Look for "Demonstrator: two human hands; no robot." in the entries below. Then write out exactly the line that holds it and every line after it, to the last, and nothing else.

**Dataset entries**

'''

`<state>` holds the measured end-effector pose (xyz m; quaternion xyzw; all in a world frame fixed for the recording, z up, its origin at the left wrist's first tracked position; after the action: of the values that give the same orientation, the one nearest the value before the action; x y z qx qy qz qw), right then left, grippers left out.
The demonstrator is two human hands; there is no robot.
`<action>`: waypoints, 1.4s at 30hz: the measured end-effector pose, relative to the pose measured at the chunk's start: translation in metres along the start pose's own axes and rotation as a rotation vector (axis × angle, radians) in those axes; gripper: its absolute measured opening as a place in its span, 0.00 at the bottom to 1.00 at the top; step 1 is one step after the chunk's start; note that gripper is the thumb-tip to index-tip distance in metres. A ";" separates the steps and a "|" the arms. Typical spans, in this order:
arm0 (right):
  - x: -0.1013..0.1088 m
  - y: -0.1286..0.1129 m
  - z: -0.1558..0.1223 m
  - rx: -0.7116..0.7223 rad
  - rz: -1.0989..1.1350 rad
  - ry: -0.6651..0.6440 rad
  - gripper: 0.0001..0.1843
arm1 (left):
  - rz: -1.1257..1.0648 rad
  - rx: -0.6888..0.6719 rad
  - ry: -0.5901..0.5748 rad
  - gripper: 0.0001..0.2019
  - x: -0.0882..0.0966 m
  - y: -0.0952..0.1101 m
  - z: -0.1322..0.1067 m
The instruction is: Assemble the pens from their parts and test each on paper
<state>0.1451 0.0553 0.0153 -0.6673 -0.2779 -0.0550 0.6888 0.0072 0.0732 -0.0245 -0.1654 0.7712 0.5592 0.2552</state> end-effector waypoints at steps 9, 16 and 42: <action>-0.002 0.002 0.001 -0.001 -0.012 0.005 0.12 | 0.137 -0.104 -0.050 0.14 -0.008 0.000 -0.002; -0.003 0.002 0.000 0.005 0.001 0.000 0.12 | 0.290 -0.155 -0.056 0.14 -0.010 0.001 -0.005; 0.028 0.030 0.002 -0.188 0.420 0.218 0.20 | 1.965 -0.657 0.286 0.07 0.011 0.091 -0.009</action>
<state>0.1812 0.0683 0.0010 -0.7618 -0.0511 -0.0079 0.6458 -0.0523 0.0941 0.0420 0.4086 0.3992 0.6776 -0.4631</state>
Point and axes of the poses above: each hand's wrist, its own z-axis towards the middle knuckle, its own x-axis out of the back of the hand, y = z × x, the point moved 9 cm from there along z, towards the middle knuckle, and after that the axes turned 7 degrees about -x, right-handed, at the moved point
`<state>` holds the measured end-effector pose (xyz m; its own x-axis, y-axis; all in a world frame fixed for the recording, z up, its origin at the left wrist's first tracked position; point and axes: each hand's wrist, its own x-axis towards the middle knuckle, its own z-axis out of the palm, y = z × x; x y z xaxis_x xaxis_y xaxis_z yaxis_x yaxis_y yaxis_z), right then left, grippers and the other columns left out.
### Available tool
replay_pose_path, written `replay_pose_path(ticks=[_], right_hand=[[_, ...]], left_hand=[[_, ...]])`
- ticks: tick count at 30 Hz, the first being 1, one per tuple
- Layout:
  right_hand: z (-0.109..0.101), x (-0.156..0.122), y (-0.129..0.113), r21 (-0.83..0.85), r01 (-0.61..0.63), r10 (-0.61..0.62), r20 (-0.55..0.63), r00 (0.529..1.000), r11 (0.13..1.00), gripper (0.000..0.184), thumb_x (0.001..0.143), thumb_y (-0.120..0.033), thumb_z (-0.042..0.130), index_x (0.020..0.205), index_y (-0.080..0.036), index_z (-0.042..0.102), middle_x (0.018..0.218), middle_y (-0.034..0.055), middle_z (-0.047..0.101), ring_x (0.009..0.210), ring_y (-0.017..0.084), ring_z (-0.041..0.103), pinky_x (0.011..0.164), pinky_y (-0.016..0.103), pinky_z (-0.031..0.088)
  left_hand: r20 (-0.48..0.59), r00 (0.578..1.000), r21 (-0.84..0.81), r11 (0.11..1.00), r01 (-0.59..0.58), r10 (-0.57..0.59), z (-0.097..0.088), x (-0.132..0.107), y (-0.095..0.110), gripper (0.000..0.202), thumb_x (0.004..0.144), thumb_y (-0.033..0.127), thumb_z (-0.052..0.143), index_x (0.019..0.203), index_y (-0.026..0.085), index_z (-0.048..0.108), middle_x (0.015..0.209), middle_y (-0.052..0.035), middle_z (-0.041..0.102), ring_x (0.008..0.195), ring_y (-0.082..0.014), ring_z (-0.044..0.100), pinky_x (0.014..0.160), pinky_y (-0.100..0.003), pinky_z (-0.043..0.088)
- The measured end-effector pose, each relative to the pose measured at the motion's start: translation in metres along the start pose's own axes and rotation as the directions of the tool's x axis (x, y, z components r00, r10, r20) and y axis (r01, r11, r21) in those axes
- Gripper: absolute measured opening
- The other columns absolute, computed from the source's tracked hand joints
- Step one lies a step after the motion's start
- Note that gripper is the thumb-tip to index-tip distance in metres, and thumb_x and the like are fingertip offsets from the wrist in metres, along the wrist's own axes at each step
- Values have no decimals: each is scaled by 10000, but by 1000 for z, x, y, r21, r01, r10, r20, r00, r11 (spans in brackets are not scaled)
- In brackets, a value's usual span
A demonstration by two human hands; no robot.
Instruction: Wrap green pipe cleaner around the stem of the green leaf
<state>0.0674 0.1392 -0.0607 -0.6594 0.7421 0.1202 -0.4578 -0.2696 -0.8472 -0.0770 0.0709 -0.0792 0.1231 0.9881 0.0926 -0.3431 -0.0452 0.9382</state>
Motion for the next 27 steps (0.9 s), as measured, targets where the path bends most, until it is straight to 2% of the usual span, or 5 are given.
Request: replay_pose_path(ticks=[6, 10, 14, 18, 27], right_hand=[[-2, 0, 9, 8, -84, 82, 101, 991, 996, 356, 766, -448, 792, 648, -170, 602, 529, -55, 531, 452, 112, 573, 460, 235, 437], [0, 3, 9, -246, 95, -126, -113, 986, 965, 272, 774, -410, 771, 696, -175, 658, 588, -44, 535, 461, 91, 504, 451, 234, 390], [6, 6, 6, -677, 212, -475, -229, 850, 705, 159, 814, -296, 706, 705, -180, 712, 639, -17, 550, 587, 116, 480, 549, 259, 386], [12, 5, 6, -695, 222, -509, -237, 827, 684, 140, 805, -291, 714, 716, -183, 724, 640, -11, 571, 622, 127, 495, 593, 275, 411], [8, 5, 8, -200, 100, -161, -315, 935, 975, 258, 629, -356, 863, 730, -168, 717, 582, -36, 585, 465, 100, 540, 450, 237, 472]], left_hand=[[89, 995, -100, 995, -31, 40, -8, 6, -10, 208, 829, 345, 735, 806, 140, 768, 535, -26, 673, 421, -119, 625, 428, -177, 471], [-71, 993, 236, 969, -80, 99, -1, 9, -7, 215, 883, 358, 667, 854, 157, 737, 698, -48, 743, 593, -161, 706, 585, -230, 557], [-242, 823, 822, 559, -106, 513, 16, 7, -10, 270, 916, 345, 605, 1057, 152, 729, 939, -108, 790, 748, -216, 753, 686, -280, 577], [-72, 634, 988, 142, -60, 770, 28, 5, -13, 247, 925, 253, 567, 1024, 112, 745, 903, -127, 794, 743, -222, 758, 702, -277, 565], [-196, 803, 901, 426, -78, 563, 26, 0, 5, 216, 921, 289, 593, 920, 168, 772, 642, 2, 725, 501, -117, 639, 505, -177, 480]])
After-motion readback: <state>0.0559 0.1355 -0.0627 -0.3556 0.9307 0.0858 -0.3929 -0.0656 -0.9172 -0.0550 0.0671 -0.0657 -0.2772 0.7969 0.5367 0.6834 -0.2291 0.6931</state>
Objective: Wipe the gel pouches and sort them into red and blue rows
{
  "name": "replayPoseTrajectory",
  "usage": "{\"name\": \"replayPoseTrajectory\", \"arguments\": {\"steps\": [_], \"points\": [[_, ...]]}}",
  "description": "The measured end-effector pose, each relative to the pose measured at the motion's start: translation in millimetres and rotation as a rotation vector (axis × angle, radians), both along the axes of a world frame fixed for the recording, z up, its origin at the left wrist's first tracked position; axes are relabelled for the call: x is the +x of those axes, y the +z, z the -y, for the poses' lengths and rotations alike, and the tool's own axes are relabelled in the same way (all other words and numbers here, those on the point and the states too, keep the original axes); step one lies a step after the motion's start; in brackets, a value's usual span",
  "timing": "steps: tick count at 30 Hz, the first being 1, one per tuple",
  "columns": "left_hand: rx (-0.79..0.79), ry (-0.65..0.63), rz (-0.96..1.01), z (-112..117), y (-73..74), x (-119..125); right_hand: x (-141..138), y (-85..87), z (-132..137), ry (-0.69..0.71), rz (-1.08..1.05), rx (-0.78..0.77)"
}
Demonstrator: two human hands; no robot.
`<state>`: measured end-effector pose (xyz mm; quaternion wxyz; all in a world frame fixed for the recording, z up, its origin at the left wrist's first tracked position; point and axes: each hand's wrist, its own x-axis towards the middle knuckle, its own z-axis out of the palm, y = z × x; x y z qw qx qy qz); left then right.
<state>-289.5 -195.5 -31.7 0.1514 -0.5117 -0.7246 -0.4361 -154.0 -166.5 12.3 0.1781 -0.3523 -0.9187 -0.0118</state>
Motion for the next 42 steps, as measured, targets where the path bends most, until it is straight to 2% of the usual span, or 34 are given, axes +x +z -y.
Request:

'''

**Exercise response**
Demonstrator: two human hands; no robot.
`<state>`: measured end-effector pose (xyz mm; quaternion wxyz; all in a world frame fixed for the recording, z up, its origin at the left wrist's first tracked position; point and axes: each hand's wrist, its own x-axis towards the middle knuckle, its own z-axis out of the palm, y = z × x; x y z qw qx qy qz); left then right.
<state>-289.5 -195.5 -31.7 0.1514 -0.5117 -0.7246 -0.4361 -154.0 -166.5 12.3 0.1781 -0.3523 -0.9187 -0.0118</state>
Motion for the next 42 steps, as measured, targets where the path bends most, until it is straight to 2% of the usual span, or 34 are given, axes +x +z -y.
Request:

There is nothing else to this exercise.